**What is required**.
Restate the whole of the data below word for word, skipping the images.

**Collected data**.
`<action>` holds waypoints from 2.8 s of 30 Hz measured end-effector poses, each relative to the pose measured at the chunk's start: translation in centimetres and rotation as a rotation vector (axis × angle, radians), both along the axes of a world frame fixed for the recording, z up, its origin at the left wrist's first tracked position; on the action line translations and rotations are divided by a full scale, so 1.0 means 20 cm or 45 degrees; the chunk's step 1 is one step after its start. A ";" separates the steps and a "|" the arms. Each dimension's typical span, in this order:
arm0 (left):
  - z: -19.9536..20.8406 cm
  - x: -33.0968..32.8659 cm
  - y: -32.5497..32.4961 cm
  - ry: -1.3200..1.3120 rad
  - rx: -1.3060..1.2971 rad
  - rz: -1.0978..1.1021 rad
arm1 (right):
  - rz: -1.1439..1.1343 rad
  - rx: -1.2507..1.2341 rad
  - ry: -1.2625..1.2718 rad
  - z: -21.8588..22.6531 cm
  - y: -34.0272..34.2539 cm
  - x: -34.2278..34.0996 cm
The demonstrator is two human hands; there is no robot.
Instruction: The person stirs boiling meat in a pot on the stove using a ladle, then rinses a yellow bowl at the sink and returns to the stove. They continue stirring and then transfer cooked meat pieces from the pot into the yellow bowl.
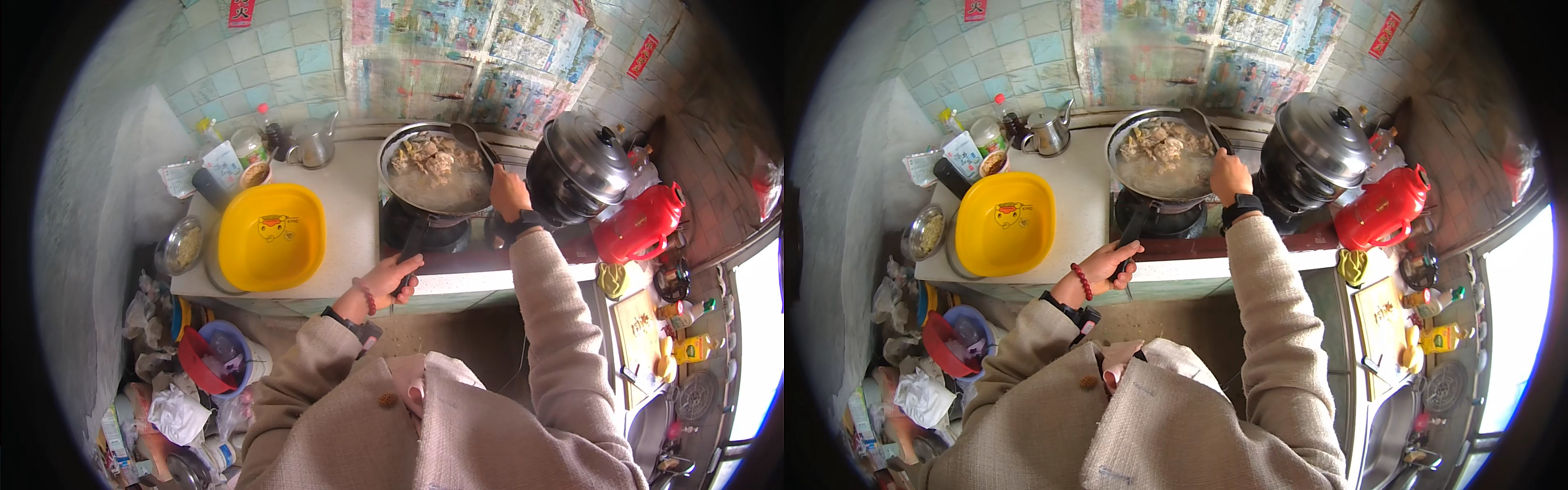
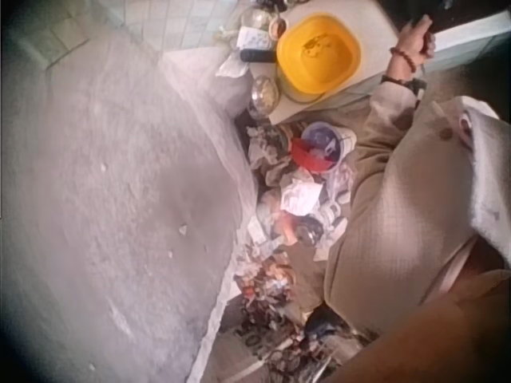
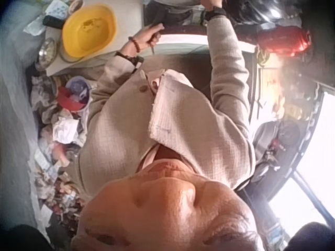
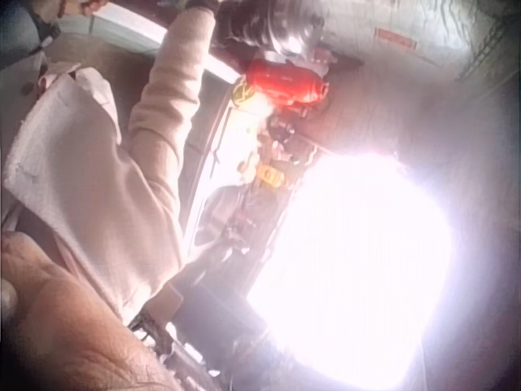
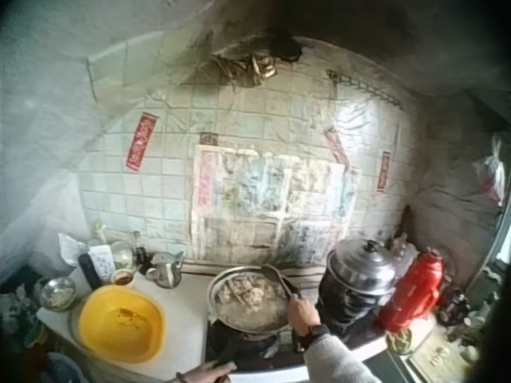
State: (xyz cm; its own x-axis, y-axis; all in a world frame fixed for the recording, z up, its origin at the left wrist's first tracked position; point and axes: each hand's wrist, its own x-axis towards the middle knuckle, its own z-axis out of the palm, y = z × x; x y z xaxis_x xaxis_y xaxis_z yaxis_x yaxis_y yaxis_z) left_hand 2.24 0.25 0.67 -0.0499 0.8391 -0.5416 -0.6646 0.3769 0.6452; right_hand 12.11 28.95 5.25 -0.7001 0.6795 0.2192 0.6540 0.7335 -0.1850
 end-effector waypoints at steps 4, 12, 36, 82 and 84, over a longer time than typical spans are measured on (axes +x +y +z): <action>0.00 0.00 0.00 -0.006 -0.001 0.003 | 0.089 -0.121 0.025 -0.11 -0.03 -0.11; 0.00 0.01 0.00 -0.015 -0.003 -0.002 | 0.404 -0.314 0.041 -0.12 -0.06 -0.09; 0.01 0.02 0.01 0.007 -0.030 0.027 | 0.735 0.010 -0.322 0.09 -0.40 0.28; 0.01 0.00 0.01 0.031 -0.021 0.001 | 0.457 -0.417 0.009 0.00 -0.51 0.34; 0.01 0.00 0.01 0.033 -0.023 0.003 | 0.458 -0.413 0.005 0.00 -0.51 0.34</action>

**Your solution**.
`<action>` holds waypoints from 2.8 s of 30 Hz measured end-effector poses, each relative to the pose measured at the chunk's start: translation in centimetres and rotation as a rotation vector (axis × angle, radians), both along the axes of a world frame fixed for the recording, z up, its origin at the left wrist's first tracked position; on the action line translations and rotations are divided by a full scale, so 1.0 means 20 cm or 45 degrees; the chunk's step 1 is one step after its start. A ";" separates the steps and a "|" the arms. Each dimension's typical span, in this order:
arm0 (left):
  - z: -19.9536..20.8406 cm
  - x: -33.0968..32.8659 cm
  - y: -32.5497..32.4961 cm
  - ry: -1.3200..1.3120 rad
  - rx: -1.3060..1.2971 rad
  - rz: -1.0978..1.1021 rad
arm1 (right):
  - rz: -1.1439..1.1343 rad
  - rx: -1.2507..1.2341 rad
  - ry: -1.2625..1.2718 rad
  - z: -21.8588..22.6531 cm
  - y: -34.0272..34.2539 cm
  - x: -34.2278..34.0996 cm
The demonstrator is two human hands; there is no robot.
Instruction: The person stirs boiling meat in a pot on the stove using a ladle, then rinses a yellow bowl at the sink and returns to the stove. They continue stirring and then transfer cooked meat pieces from the pot into the yellow bowl.
State: (xyz cm; its own x-axis, y-axis; all in a world frame fixed for the recording, z up, its origin at the left wrist's first tracked position; point and axes: each hand's wrist, its own x-axis towards the middle knuckle, its own z-axis out of the palm, y = z × x; x y z xaxis_x xaxis_y xaxis_z yaxis_x yaxis_y yaxis_z) left_hand 2.24 0.25 0.67 -0.0499 0.8391 -0.5416 -0.6646 0.3769 0.6452; right_hand 12.11 28.95 5.25 -0.7001 0.6795 0.2192 0.6540 0.7335 -0.1850
 end-effector waypoints at steps 4, 12, 36, 82 and 84, over a longer time than typical spans are measured on (axes +x +y +z): <action>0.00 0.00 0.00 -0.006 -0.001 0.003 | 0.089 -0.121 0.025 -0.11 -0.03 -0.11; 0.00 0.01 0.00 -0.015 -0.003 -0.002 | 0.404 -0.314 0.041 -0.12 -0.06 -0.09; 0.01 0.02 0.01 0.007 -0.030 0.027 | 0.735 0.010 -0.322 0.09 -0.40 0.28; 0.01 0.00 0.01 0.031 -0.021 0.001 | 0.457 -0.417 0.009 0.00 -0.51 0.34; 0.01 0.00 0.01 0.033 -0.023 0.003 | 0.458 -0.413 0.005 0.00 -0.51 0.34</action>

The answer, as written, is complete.